What you need to do:
Among the entries, which lines carry the string "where"? Copy each of them.

Records excerpted from a collection
_ _ _ _ _ _ _

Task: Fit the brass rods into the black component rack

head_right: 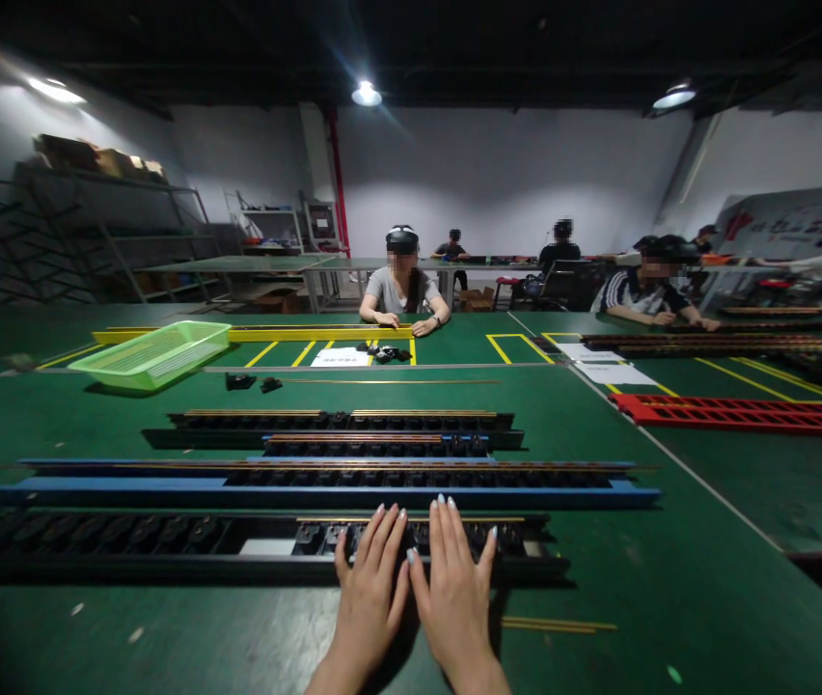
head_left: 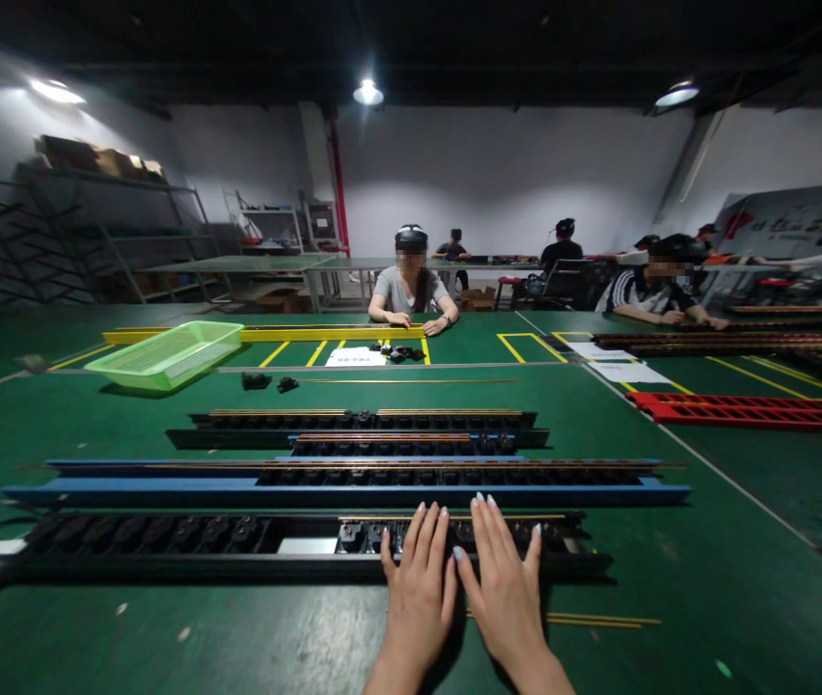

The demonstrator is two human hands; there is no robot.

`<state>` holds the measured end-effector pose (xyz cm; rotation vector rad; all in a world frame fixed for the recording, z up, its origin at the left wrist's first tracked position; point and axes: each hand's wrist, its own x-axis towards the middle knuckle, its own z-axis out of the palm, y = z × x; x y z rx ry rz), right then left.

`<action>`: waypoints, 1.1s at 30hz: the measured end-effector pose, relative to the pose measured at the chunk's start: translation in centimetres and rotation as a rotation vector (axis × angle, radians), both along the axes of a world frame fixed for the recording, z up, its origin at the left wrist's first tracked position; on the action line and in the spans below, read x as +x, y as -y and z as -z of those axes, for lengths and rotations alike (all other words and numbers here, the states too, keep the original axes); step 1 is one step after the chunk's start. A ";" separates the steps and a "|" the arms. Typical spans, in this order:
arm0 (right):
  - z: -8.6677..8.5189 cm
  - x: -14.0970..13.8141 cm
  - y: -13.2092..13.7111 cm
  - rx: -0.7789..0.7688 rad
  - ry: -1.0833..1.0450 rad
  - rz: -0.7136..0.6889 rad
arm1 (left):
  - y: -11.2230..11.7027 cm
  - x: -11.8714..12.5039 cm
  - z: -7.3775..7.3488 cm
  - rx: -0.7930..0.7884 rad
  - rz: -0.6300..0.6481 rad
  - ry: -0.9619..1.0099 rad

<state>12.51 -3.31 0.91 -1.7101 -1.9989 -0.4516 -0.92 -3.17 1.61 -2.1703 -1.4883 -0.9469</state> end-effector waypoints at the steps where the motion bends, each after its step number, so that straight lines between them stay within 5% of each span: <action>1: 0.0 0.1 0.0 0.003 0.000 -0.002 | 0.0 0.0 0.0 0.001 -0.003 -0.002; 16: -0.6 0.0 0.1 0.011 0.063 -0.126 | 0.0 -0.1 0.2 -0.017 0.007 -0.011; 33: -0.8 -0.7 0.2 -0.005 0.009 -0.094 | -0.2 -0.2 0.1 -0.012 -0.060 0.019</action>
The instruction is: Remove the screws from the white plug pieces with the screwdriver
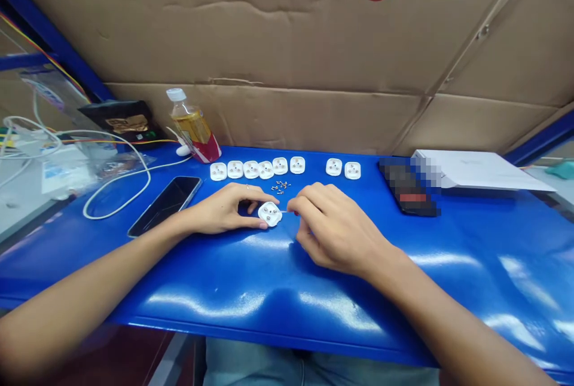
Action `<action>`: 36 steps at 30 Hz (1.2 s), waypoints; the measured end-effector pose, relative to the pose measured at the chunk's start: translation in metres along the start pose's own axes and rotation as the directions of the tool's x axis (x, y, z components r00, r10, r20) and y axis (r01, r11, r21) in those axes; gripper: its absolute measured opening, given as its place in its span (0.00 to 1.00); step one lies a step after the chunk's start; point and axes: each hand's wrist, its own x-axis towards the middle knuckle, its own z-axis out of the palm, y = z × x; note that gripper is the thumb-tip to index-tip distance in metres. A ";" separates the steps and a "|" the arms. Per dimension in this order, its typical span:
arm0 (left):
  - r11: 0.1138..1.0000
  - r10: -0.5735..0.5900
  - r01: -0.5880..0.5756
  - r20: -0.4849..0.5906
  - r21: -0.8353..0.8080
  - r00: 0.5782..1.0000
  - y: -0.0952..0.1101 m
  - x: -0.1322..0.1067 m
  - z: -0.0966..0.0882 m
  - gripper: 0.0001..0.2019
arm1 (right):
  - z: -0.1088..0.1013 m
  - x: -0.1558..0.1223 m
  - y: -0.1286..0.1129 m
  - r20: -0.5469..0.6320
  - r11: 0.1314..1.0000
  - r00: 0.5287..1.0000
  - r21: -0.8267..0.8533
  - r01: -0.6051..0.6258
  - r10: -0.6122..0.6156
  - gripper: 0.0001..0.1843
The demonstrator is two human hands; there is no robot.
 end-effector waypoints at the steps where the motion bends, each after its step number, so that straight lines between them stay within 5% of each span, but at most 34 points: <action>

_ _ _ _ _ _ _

Task answer:
<state>12.51 -3.31 0.91 -1.7101 -1.9989 -0.4516 -0.92 -3.17 1.61 -2.1703 -1.4883 -0.9469</state> end-effector waypoints at the steps where the motion bends, each after its step number, so that straight lines between them stay within 5% of each span: <action>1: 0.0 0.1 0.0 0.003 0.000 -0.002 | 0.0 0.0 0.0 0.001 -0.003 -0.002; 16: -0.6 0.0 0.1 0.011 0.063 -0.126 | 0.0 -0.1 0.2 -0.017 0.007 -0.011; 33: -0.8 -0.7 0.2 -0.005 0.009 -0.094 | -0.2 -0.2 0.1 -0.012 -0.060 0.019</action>
 end-effector waypoints at the steps where the motion bends, each after its step number, so that straight lines between them stay within 5% of each span, but at most 34 points: <action>

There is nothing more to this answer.